🌎 Exoplanète

Kepler-22 b — La première planète en zone habitable confirmée

Super-Terre Etoile hote : Kepler-22 — étoile G5 V

Kepler-22 b occupe une place historique dans l’exoplanétologie : c’est la première planète confirmée en zone habitable d’une étoile similaire au Soleil. Annoncée en décembre 2011, cette découverte majeure a marqué un tournant dans la recherche de mondes potentiellement habitables. Située à environ 635 années-lumière dans la constellation du Cygne, elle orbite son étoile en 290 jours — une durée remarquablement proche de l’année terrestre.

Une découverte emblématique

La confirmation de Kepler-22 b a été un moment clé dans l’histoire de l’astronomie. Pour la première fois, les scientifiques annonçaient officiellement une exoplanète dans la zone habitable d’une étoile jaune comparable au Soleil. Cette découverte, survenue seulement deux ans après le lancement du télescope spatial Kepler, a démontré que des mondes potentiellement habitables n’étaient pas des rareté cosmiques, ouvrant la voie à des centaines de découvertes similaires au fil des années.

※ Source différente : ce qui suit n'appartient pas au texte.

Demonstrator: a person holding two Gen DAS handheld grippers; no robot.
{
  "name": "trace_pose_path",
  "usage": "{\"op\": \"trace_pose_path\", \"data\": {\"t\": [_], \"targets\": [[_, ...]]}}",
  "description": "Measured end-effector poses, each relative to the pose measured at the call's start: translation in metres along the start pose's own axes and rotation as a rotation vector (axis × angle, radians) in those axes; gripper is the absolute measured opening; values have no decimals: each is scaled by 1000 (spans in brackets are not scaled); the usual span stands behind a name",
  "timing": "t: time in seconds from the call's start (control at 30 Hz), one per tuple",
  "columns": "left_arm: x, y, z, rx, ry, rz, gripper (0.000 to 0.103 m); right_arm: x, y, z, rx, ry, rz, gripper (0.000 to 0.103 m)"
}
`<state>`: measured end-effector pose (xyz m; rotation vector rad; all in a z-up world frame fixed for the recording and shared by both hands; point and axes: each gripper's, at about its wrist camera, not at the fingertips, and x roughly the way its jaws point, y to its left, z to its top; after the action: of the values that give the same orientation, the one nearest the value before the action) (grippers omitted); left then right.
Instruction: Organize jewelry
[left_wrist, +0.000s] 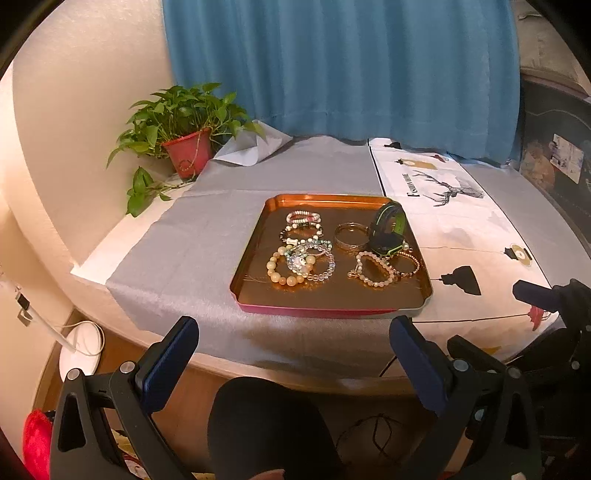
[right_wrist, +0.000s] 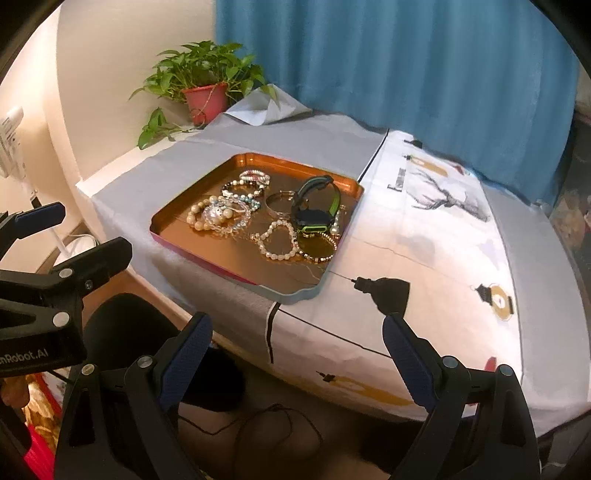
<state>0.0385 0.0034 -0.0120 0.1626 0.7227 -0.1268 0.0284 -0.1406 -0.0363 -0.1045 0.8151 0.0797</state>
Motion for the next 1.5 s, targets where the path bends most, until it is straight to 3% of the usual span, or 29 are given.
{"op": "trace_pose_path", "data": {"t": [0.63, 1.5], "targets": [[-24, 0, -7, -10, -20, 5, 102, -29, 9, -4, -26, -40, -23, 93], [-27, 0, -9, -8, -15, 10, 103, -32, 10, -2, -30, -49, -25, 93]]}}
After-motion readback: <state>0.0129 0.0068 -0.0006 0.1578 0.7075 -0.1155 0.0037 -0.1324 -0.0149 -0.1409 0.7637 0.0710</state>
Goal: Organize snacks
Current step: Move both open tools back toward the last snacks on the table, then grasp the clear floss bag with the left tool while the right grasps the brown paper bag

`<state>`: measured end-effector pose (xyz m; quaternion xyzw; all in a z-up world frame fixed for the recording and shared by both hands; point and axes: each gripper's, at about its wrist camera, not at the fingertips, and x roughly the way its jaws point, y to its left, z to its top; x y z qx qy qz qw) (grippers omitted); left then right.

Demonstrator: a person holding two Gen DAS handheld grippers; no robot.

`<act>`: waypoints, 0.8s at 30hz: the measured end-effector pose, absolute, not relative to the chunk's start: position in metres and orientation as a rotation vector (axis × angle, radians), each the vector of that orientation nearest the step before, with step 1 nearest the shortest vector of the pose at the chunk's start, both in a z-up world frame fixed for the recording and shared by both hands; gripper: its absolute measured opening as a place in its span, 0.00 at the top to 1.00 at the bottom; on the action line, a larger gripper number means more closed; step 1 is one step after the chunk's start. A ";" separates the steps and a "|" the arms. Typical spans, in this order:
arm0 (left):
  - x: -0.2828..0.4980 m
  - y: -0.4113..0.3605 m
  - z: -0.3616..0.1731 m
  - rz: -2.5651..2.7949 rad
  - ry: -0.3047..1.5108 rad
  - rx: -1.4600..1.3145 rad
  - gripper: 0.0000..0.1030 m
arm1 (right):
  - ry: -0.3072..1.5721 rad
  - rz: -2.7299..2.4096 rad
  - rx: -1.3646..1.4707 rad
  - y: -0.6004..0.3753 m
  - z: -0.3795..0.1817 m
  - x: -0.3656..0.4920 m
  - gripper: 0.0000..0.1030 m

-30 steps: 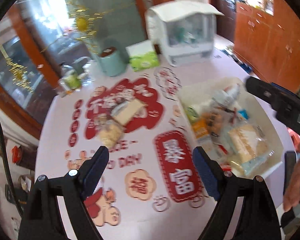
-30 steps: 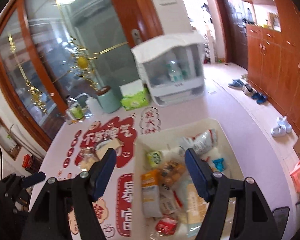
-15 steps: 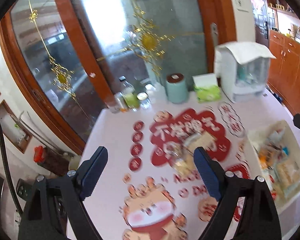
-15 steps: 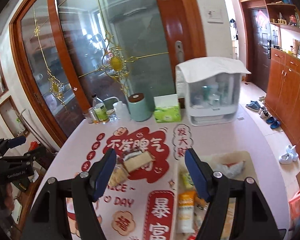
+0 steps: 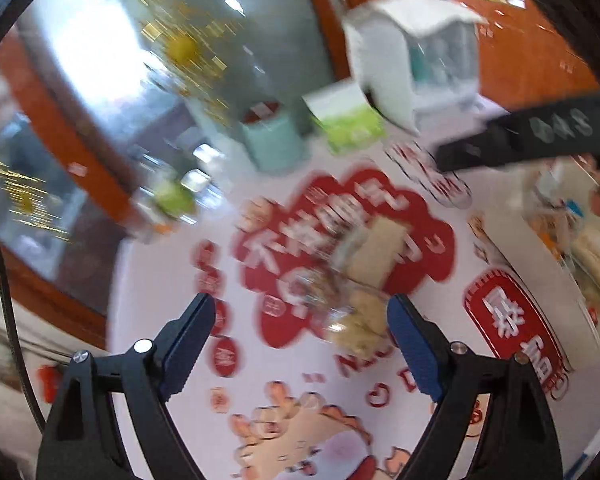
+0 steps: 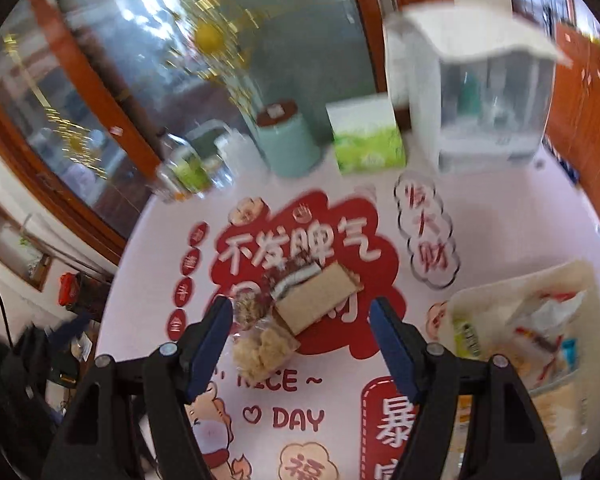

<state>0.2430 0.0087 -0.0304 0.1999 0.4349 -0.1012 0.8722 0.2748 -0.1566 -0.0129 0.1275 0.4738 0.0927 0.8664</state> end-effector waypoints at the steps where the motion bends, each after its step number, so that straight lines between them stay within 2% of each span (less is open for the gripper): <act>1: 0.249 0.007 -0.044 -0.222 0.936 0.409 0.15 | 1.028 0.180 0.276 -0.152 -0.030 0.288 0.31; 7: 0.277 0.006 -0.131 -0.243 1.040 0.366 0.16 | 1.168 0.080 0.328 -0.142 -0.104 0.334 0.31; 11: 0.284 0.003 -0.169 -0.226 1.076 0.352 0.16 | 1.241 0.021 0.400 -0.143 -0.146 0.357 0.31; 20: 0.297 0.010 -0.194 -0.242 1.118 0.184 0.16 | 1.319 -0.022 0.420 -0.126 -0.194 0.382 0.31; 24: 0.297 0.017 -0.199 -0.236 1.128 0.129 0.15 | 1.297 -0.031 0.352 -0.111 -0.195 0.389 0.25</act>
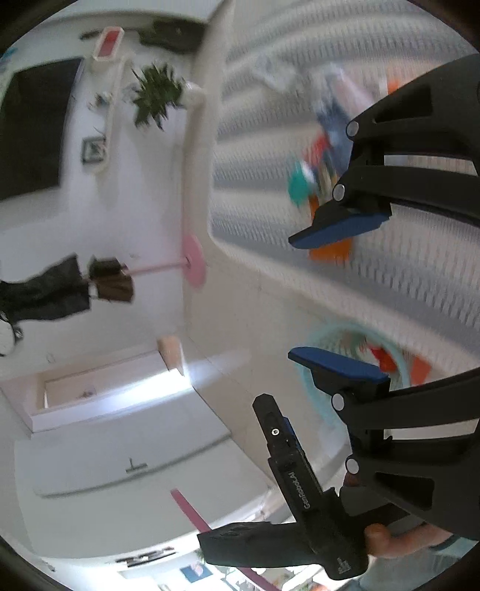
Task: Collect trash
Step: 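Grasp the dark blue milk carton with the left tool while the right tool grasps the orange paper cup, then drop the milk carton into the teal basket with the left tool while the right tool drops the orange cup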
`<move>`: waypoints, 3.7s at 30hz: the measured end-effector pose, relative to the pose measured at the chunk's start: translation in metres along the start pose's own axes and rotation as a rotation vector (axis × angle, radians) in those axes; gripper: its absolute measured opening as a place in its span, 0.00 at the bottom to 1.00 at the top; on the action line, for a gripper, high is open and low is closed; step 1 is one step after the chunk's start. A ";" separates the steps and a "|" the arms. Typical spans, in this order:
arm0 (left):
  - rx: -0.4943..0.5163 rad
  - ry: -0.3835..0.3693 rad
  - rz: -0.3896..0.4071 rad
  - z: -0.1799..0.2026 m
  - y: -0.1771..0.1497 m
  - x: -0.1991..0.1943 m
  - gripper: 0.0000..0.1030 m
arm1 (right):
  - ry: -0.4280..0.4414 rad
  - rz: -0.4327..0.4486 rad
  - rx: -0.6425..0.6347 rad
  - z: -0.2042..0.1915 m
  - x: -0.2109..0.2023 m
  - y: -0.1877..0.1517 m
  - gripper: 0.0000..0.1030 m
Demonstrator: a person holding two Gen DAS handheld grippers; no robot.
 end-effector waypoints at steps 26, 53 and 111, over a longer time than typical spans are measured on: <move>0.458 -0.076 -0.336 0.114 -0.161 0.159 0.68 | -0.176 -0.237 0.083 0.198 -0.034 -0.144 0.62; 0.396 -0.049 -0.415 0.129 -0.178 0.156 0.43 | -0.259 -0.277 0.116 0.220 -0.025 -0.149 0.58; 0.196 0.065 -0.257 0.042 -0.155 0.044 0.30 | -0.209 -0.280 0.128 0.163 -0.002 -0.131 0.59</move>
Point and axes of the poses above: each gripper's, at about its wrist camera, not at the fingertips, and x roughly the way its jaws point, z to its right, y to its top, the point moved 6 cm from there along x, roughly the way its jaws point, and after that the axes turned 12 degrees about z, right-handed, at the moved point
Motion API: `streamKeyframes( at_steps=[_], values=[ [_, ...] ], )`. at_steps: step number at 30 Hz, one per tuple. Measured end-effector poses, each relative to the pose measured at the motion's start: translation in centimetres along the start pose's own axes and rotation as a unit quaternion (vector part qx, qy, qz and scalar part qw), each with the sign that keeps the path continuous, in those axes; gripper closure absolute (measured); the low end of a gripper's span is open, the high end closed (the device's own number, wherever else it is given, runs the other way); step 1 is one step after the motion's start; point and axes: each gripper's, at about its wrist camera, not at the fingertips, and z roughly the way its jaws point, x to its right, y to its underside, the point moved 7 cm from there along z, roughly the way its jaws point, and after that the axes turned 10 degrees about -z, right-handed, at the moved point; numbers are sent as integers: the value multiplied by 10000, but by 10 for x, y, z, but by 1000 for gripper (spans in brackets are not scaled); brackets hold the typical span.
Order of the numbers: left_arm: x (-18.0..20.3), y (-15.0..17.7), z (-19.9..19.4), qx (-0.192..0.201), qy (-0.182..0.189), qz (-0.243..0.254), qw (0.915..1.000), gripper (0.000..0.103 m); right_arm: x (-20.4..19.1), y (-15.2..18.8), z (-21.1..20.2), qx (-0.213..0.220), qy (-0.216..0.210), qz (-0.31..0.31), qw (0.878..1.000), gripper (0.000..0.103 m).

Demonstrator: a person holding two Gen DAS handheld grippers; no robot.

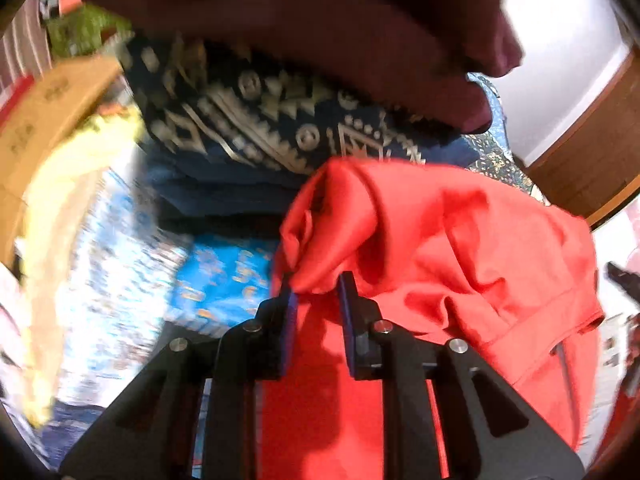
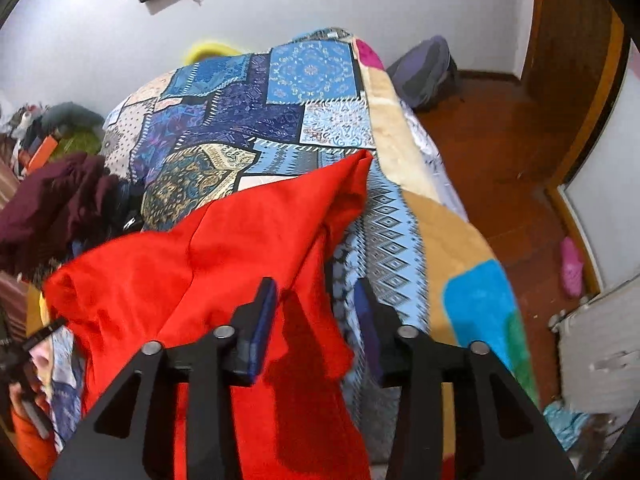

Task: Fold large clothes

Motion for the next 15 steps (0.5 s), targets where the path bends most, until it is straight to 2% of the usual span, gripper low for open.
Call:
streamKeyframes(
  at_steps=[3, 5, 7, 8, 10, 12, 15],
  values=[
    [-4, -3, -28, 276, -253, 239, 9990, 85, -2, 2, -22, 158, 242, -255, 9993, 63],
    [-10, -5, -50, 384, -258, 244, 9986, 85, -3, 4, -40, 251, 379, -410, 9981, 63],
    [-19, -6, -73, 483, -280, 246, 9981, 85, -3, 9, -60, 374, 444, -486, 9971, 58],
    [-24, -6, -80, 514, -304, 260, 9979, 84, -4, 11, -68, 435, 443, -497, 9968, 52],
    [-32, 2, -97, 534, -340, 309, 9975, 79, -6, 19, -82, 556, 433, -527, 9961, 45],
    [-49, 11, -112, 533, -416, 387, 9970, 66, -10, 27, -90, 610, 448, -579, 9954, 43],
    [-65, 26, -120, 482, -530, 612, 9956, 64, -15, 47, -102, 624, 495, -698, 9944, 42]
  ],
)
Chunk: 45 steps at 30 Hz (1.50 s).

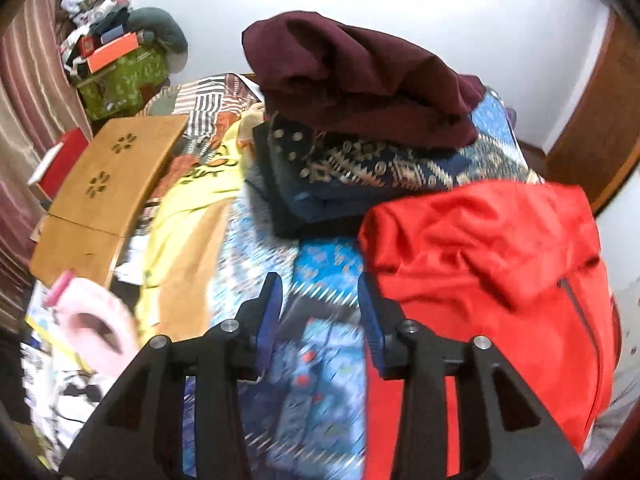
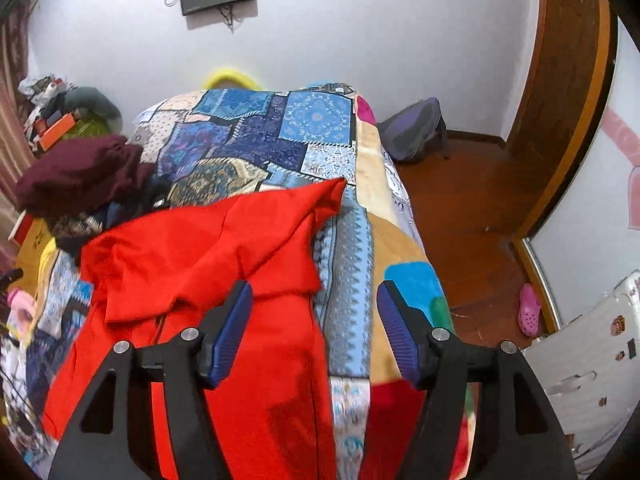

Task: Fold large clothes

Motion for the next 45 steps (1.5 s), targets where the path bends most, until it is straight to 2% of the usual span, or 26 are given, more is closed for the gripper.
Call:
streamKeyframes(
  at_steps=[1, 3, 5, 9, 13, 18, 20, 25, 29, 31, 33, 36, 37, 38, 39, 40, 41, 42, 45],
  values=[
    [-4, 8, 1, -19, -9, 69, 10000, 62, -2, 5, -2, -12, 2, -11, 10000, 42],
    [-14, 20, -5, -14, -8, 114, 9999, 50, -6, 17, -5, -63, -5, -29, 10000, 42],
    [-20, 33, -10, -49, -21, 101, 9999, 45, -7, 31, -6, -128, 1, -17, 9999, 42],
    [-22, 68, -5, -392, 93, 128, 9991, 45, -11, 58, -6, -302, -67, 108, 9995, 42],
    [-15, 103, 16, -873, 449, -75, 9951, 45, -14, 82, -6, -492, -172, 231, 9984, 42],
    [8, 135, 49, -1401, 838, -249, 9863, 45, -17, 103, -1, -738, -255, 337, 9964, 42],
    [20, 146, 63, -1670, 1056, -315, 9798, 45, -19, 110, 0, -791, -299, 387, 9957, 42],
    [33, 165, 90, -2157, 1181, -501, 9680, 45, -23, 121, 11, -921, -587, 602, 9922, 42],
    [36, 173, 98, -2196, 1389, -740, 9628, 44, -28, 128, 26, -1123, -803, 781, 9873, 42],
    [39, 174, 97, -2215, 1526, -836, 9595, 44, -36, 133, 38, -1299, -1052, 791, 9827, 42],
    [44, 176, 97, -2251, 1703, -937, 9547, 44, -40, 133, 45, -1214, -1075, 811, 9834, 40],
    [56, 177, 92, -2277, 1878, -832, 9518, 44, -38, 129, 48, -1086, -1134, 1013, 9824, 39],
    [61, 176, 92, -2273, 1897, -787, 9519, 46, -38, 127, 49, -1051, -1180, 1114, 9811, 40],
    [66, 176, 90, -2254, 1948, -716, 9519, 54, -36, 125, 51, -997, -1175, 1250, 9801, 43],
    [73, 174, 88, -2225, 1988, -646, 9523, 64, -36, 124, 52, -960, -1165, 1413, 9784, 53],
    [81, 171, 87, -2193, 2020, -595, 9527, 70, -36, 123, 54, -951, -1142, 1436, 9784, 60],
    [86, 169, 86, -2183, 2058, -567, 9523, 83, -36, 120, 55, -947, -1095, 1432, 9790, 79],
    [93, 166, 86, -2170, 2092, -541, 9520, 94, -36, 118, 56, -932, -1104, 1450, 9788, 90],
    [114, 149, 79, -1994, 2249, -375, 9530, 99, -38, 105, 52, -800, -1622, 1700, 9687, 93]
  ],
)
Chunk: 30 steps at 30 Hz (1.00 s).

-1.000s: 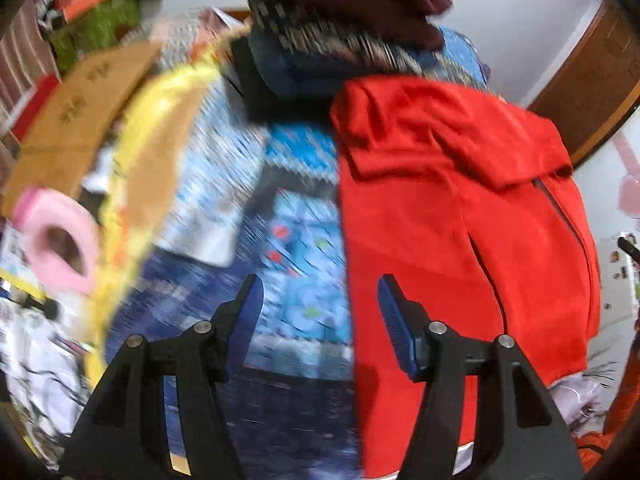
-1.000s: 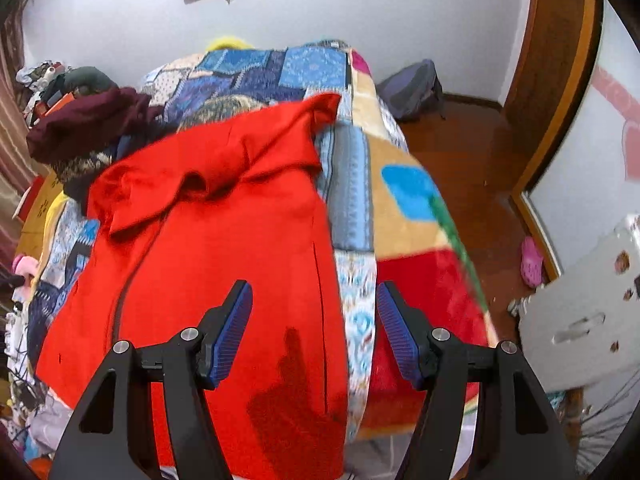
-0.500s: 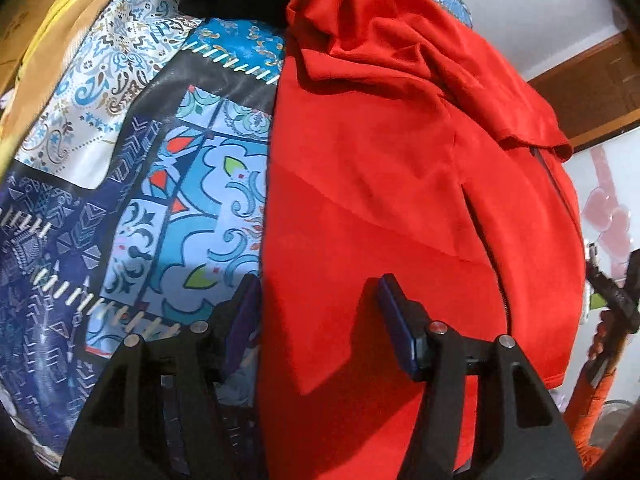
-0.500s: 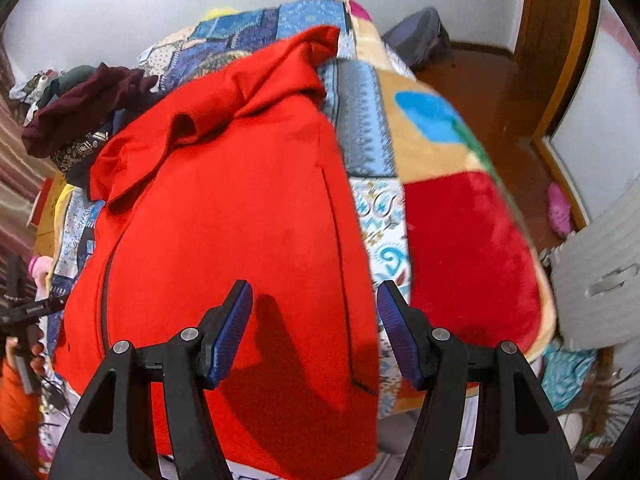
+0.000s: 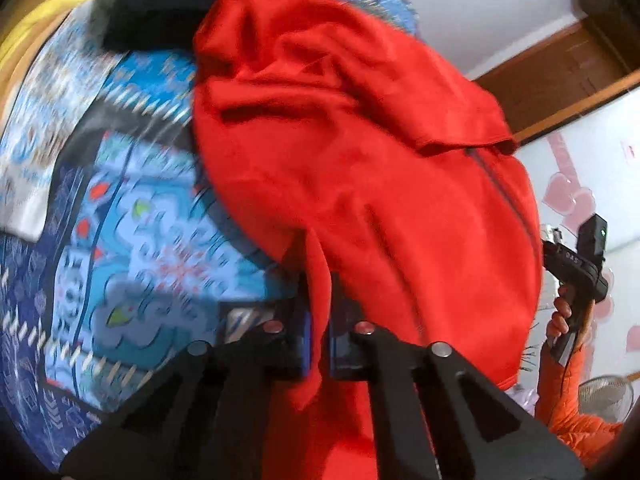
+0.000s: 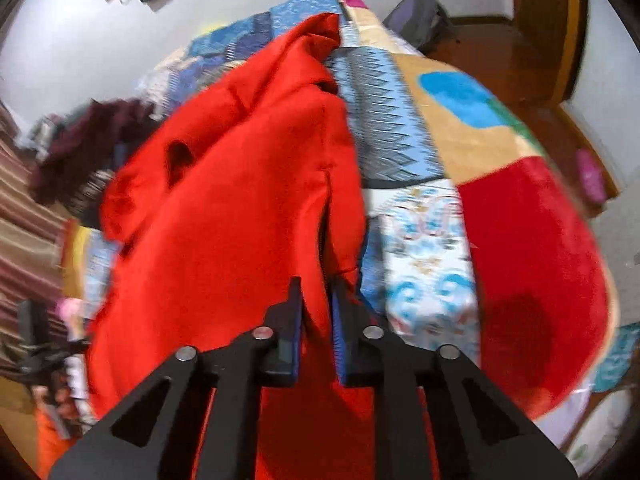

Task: Fold large clothes

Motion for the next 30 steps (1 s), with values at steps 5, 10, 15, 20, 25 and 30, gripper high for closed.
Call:
streamKeyframes(
  at_steps=[5, 10, 15, 20, 25, 30],
  values=[
    [42, -34, -26, 561, 258, 280, 9977, 99, -12, -29, -21, 345, -374, 80, 9987, 94],
    [51, -91, -55, 1294, 453, -59, 9905, 99, -19, -77, -42, 990, -524, 6, 9937, 94],
    [19, -137, -47, 1868, -149, -428, 9813, 99, -3, -116, -19, 1183, -65, -21, 9930, 94],
    [-22, -158, 3, 1710, -818, -676, 9795, 99, 17, -125, 29, 818, 675, -193, 9942, 94],
    [-34, -150, 53, 835, -1026, -625, 9892, 95, 22, -122, 36, 711, 1281, -395, 9884, 59],
    [-27, -145, 56, 614, -1281, -306, 9894, 63, 20, -117, 15, 611, 1185, -573, 9894, 45]
  ],
)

  • Rayon : environ 2,4 fois celui de la Terre
  • Période orbitale : 289,9 jours (proche d’une année terrestre)
  • Énergie reçue : environ 1,1 fois celle de la Terre

Une nature incertaine

Avec un rayon 2,4 fois supérieur à celui de la Terre, Kepler-22 b est une Super-Terre dont la composition reste incertaine. Elle pourrait être une planète rocheuse de grande taille, une planète-océan entièrement recouverte d’eau, ou encore une mini-Neptune avec une atmosphère gazeuse épaisse. Sans mesure précise de sa masse, il est impossible de trancher entre ces possibilités — chacune aurait des implications très différentes pour son habitabilité réelle.

Un héritage durable

Malgré les incertitudes qui subsistent sur sa nature exacte, Kepler-22 b reste une icône de la recherche exoplanétaire. Son nom est devenu synonyme de l’espoir de trouver un jour une véritable Terre cousine, et sa découverte a grandement contribué à populariser l’exoplanétologie auprès du grand public. Plus d’une décennie après sa découverte, elle continue d’être étudiée et référencée comme un jalon important de notre exploration des mondes extrasolaires.